Navigation Messaging System
The Navigation Messaging System (NMS) is built into the ARC framework. It allows skills to push data (location & obstacle detection) into the messaging system. Then, mapping/navigation SLAM skills can subscribe to the navigation events. The NMS was designed to provide transparent navigation to the user in ARC. You do not have to write any complicated code because the robot skills will do the work for navigation and obstacle avoidance.
The NMS stack consists of sensors that feed data into the messaging system, which are received by mapping skills.

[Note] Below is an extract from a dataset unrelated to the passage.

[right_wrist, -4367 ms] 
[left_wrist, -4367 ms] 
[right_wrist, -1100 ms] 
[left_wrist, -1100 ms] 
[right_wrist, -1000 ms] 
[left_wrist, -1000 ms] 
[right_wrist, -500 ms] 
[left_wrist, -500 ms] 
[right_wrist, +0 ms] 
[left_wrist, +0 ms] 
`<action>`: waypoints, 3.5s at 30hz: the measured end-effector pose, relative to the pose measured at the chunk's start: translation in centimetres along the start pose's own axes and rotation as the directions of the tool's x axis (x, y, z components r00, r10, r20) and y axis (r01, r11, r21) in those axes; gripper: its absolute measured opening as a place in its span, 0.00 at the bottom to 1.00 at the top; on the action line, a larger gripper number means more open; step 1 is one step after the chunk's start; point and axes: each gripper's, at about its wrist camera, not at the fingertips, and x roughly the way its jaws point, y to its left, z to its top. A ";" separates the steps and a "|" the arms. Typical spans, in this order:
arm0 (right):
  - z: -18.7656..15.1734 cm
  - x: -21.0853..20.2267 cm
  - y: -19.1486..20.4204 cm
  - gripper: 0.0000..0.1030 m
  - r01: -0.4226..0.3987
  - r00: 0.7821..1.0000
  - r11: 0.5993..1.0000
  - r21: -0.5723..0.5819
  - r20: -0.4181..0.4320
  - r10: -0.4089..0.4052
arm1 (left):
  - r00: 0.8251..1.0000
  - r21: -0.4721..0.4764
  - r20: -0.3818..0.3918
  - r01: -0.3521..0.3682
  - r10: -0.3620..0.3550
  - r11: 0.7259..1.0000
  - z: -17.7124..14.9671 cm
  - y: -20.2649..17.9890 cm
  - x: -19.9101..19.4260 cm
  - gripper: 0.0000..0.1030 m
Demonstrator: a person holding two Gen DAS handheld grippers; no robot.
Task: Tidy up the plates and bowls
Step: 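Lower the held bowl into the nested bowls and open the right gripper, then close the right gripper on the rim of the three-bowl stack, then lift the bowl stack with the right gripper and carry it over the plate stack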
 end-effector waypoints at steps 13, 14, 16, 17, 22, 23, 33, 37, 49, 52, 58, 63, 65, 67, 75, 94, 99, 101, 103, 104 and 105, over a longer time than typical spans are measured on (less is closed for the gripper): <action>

Level #1 - Map & Navigation
This is the way to view the sensor data and organize it into maps for navigating. There are a few skills which do this. They subscribe to the sensor event data and assemble a map. Then, they provide you the ability to click on the map and instruct the robot where to navigate to (either way-point or any destination depending on your sensor data). A few navigation skills are...
Level #3 - Sensor Groups
Skills you require are sensors that feed data into the messaging system that maps are made from. The navigation messaging system collects data by supporting two sensor input groups...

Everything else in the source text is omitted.